Problem description >> The data is to be repeated exactly, with the images removed.

***

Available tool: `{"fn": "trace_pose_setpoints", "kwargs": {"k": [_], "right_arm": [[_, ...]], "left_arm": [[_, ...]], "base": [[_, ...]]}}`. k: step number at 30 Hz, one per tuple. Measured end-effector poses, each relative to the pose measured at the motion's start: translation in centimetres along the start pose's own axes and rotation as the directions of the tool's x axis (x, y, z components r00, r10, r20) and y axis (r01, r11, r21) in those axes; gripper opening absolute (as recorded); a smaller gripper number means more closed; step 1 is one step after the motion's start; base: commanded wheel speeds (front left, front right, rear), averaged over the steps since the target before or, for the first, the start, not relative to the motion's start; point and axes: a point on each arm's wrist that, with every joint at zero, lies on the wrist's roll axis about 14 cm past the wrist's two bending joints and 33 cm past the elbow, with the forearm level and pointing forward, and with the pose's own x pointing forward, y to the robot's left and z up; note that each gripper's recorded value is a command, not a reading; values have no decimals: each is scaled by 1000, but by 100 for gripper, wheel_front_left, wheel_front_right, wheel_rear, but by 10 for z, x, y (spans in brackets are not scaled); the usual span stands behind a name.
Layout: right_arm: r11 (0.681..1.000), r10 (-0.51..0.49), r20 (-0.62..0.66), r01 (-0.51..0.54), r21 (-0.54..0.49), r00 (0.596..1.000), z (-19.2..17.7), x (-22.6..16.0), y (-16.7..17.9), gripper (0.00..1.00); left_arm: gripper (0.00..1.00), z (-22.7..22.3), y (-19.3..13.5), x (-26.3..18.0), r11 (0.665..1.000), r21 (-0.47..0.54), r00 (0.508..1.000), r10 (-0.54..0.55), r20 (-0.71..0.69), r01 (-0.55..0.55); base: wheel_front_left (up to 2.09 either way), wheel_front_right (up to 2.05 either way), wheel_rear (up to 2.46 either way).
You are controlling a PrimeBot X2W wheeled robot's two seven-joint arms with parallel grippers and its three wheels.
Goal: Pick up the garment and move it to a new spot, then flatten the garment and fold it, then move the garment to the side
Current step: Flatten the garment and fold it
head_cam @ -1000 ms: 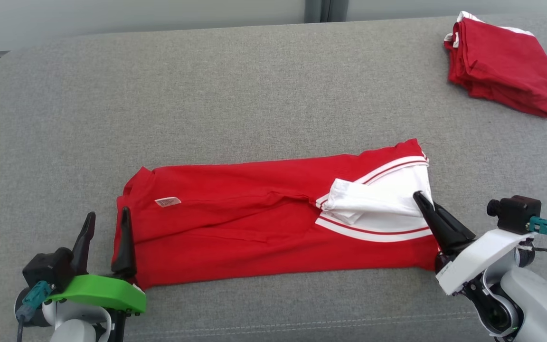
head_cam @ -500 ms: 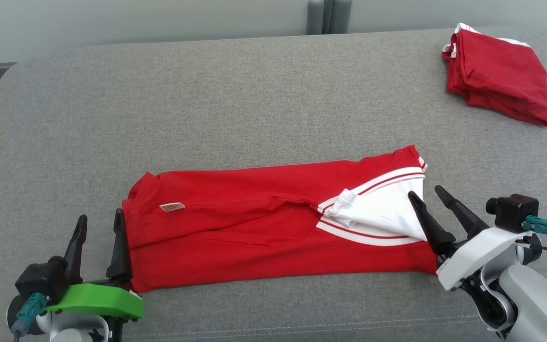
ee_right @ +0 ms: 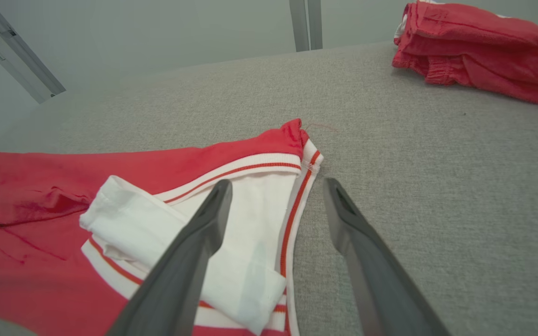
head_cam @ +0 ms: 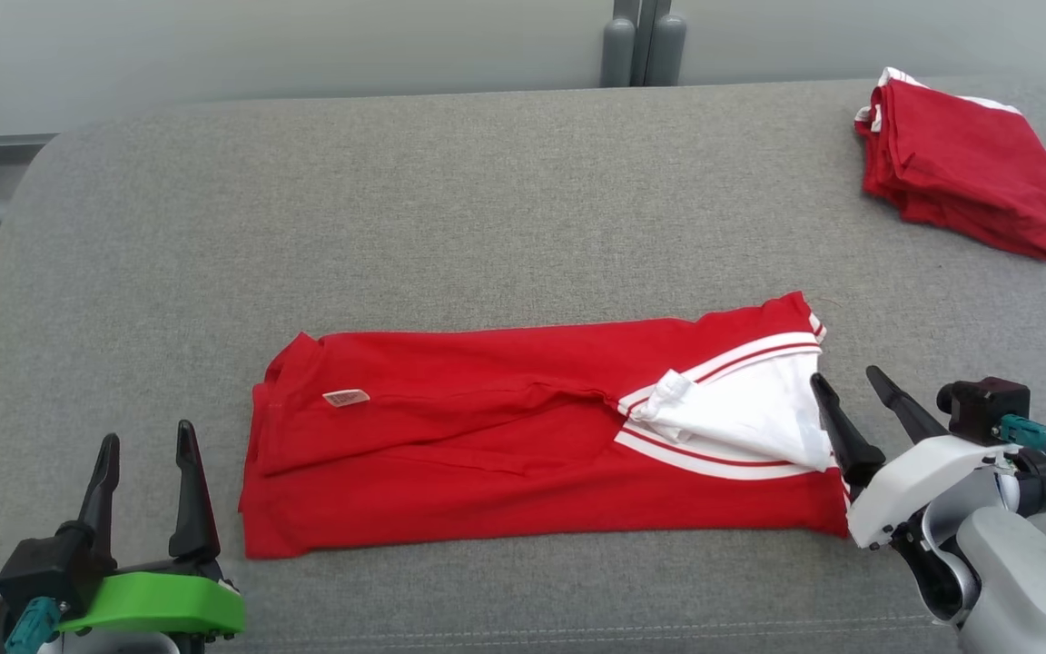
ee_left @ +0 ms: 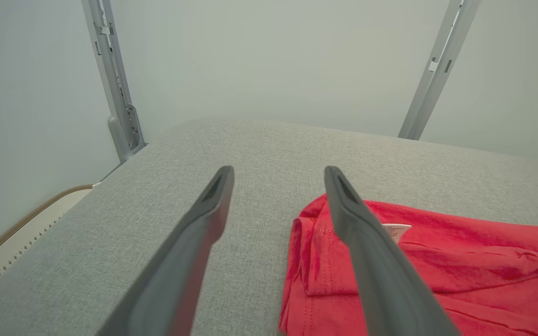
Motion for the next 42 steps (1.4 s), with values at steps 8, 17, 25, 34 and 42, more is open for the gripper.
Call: {"fn": "trace_pose_setpoints", "kwargs": {"k": [8, 17, 25, 34, 42], "right_arm": [[999, -32, -72, 32, -2, 997, -12, 18, 1, 100], [998, -60, -215, 63, 5, 975, -44, 29, 1, 100], [998, -42, -288, 51, 26, 957, -63, 33, 11, 24], [998, -44, -250, 55, 36, 967, -55, 39, 8, 0], [989, -151, -168, 149, -24, 974, -23, 30, -44, 0]], "left_arm": [[100, 3, 10, -7, 999, 8, 999, 34, 7, -34], [100, 0, 16, -12, 998, 10, 998, 55, -4, -55], [100, -6, 20, -12, 998, 7, 997, 69, -20, -69], [100, -8, 19, -8, 998, -1, 997, 67, -27, -67], [100, -11, 10, -2, 999, -6, 999, 41, -33, -41]], "base": [[0, 0, 0], [0, 0, 0], [0, 0, 0], [0, 0, 0], [0, 0, 0]]}}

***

Answer to the problem >>
Available tool: `{"fn": "trace_pose_setpoints", "kwargs": {"k": [_], "right_arm": [[_, ...]], "left_arm": [[_, ...]], "base": [[_, ...]]}}`. k: step number at 30 Hz, one per tuple. Measured end-effector poses, each relative to the pose measured at the motion's start: translation in centimetres along the start pose's own axes and rotation as the directions of the tool's x axis (x, y, z components r00, r10, r20) and y axis (r01, r11, r21) in those axes; gripper opening absolute (as recorded); a smaller gripper number means more closed; step 1 is one step after the motion's start; base: commanded wheel speeds (front left, front right, rear), averaged over the steps since the target before or, for the first, the start, not relative to the motion's start; point and axes: a point on each arm's wrist that, with every joint at zero, lies on the wrist's roll axis about 14 cm past the wrist's two bending joints and 33 cm past the elbow, with the forearm level and pointing forward, and with the pose's own x pointing forward, y to the robot's left and z up; note that each gripper's recorded value is a command, not a reading; values have no decimals: each is scaled by 1000, but by 100 for gripper, wheel_front_left, wheel_front_right, wheel_rear, but by 10 for z, x, y (spans in brackets are not scaled); the usual span stands behind a name.
Layout: right_arm: r11 (0.681..1.000), r10 (-0.51..0.49), r20 (-0.62..0.66), r01 (-0.51..0.54), r21 (-0.54..0.49), r00 (0.596..1.000), z (-19.2..17.7), x (-22.6..16.0), y (-16.7..17.9), gripper (0.00..1.00); left_arm: gripper (0.00..1.00), z (-22.7..22.3), y (-19.3..13.5), x (-26.3..18.0), r11 (0.665..1.000), r21 (-0.47..0.54), r00 (0.508..1.000), r10 (-0.54..0.55), r20 (-0.71..0.69), r01 (-0.55..0.55); base: wheel_front_left (up to 2.09 either way), wheel_front_right (up to 2.05 either way), wheel_rear (up to 2.46 either way).
You are controlling a PrimeBot X2W wheeled robot's two seven-joint arms with parallel grippers and its three wheels.
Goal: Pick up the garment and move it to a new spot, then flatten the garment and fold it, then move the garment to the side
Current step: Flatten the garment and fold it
head_cam @ -1000 ms: 
head_cam @ -500 ms: 
ee_right @ +0 ms: 
head_cam @ +0 ms: 
ee_left @ +0 ms: 
Motion for the next 42 steps (1.4 s), with values at steps 8, 17, 25, 34 and 42, more is open for the gripper.
Call: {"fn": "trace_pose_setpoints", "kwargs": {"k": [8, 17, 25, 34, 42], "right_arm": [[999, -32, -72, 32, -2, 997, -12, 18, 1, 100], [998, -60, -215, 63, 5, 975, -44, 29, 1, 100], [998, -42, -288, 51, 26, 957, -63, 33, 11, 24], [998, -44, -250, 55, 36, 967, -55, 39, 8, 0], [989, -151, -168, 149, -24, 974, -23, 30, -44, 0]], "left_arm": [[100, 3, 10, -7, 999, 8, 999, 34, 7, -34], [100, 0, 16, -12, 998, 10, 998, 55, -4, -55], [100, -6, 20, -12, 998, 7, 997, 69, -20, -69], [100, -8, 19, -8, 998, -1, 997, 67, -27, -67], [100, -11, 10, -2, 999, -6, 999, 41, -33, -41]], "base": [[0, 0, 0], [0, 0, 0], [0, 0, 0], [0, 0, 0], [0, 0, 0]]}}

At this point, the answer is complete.